La verdad y nada más que la verdad
Es la una cincuenta y dos. Recién ha comenzado el interrogatorio. “¿Usted depende económicamente del señor Gaspar Salvatierra Domínguez”, le pregunta Lucy a Inocencio mirándolo fijamente a los ojos. Inocencio se queda pensando largo tiempo, meditando la respuesta. El licenciado le dijo infinidad de veces lo que tenía que contestar. ¡Qué tanto piensa! “Sí, sí dependo económicamente del señor Gaspar”, exclama Inocencio con aplomo, como si se sintiera orgulloso de decir la verdad. Inclusive Lucy se le queda mirando perpleja, como diciéndole no seas idiota, no debes contestar eso. ¿Qué no te dio tu curso el abogado?

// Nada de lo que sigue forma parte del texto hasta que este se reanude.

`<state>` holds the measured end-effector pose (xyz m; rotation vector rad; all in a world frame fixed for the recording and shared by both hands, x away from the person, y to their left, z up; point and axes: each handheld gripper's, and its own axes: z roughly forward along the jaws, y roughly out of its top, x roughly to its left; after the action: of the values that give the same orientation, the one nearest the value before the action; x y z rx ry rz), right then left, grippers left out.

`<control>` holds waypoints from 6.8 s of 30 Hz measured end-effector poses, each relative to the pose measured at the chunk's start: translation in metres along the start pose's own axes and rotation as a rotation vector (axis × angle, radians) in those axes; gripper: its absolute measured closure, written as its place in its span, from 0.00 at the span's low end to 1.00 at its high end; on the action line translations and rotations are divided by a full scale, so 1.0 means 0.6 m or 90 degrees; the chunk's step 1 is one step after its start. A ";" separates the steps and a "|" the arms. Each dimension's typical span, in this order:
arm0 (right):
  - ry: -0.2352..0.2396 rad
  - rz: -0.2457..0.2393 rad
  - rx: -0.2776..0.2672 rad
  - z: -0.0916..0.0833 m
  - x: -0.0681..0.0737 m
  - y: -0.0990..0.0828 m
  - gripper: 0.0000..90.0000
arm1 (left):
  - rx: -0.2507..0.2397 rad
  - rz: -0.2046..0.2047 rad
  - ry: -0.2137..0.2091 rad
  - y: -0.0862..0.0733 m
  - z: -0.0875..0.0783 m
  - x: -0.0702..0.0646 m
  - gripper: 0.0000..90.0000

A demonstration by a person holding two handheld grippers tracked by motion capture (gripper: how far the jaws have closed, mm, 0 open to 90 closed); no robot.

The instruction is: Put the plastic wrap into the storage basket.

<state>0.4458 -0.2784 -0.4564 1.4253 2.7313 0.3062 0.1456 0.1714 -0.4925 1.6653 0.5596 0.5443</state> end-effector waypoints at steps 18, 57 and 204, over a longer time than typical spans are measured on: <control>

El licenciado Piña pone los ojos en blanco, su cara de galán se desencaja. Sabe que cuando el juez revise el caso, difícilmente dictará una sentencia favorable a su cliente. Lo absurdo, casi inverosímil, es que por decir la verdad, el testimonio de Inocencio no ayuda para ganar el caso. Pero estamos en México y aquí no hay imposibles. La ley está pensada para poner obstáculos, pero a la vez siempre ofrece una alternativa para sacar el asunto adelante. Eso sí, en México nunca hay que meterse en un lío legal, si no se tiene dinero.
De a cómo no
Después del papelón de Inocencio, lo que sigue es el plan B. En unos días don Gaspar hablará con el licenciado Piña. El licenciado, que ya se la sabe de ida y vuelta, le dirá con tono sombrío que ve con muy poco optimismo la resolución del caso. Que después de lo ocurrido la cosa pinta muy difícil. Y entonces, de labios de don Gaspar, que no del licenciado, saldrá la propuesta de ofrecer dinero: ¿cuánto hay que darle al juez? Así ha sido siempre. Pero hoy, que se viven tiempos de cambio, no se puede hablar de una reforma al Poder judicial, si a la par no se plantea una transformación en la forma en la que se imparte justicia en México. Desde la fiscalía más picuda, hasta el juzgado más rascuache, nuestro sistema de justicia se rige, en muchos casos, por una serie interminable de leyes -escritas y no escritas- y procedimientos absurdos. El problema de que existan tantas leyes, es que se contradicen unas con otras y generan infinidad de interpretaciones maliciosas, de donde nacen los litigios y las desavenencias. Y una enorme corrupción. En México la justicia es ciega, hasta que el dinero la hace abrir un ojo.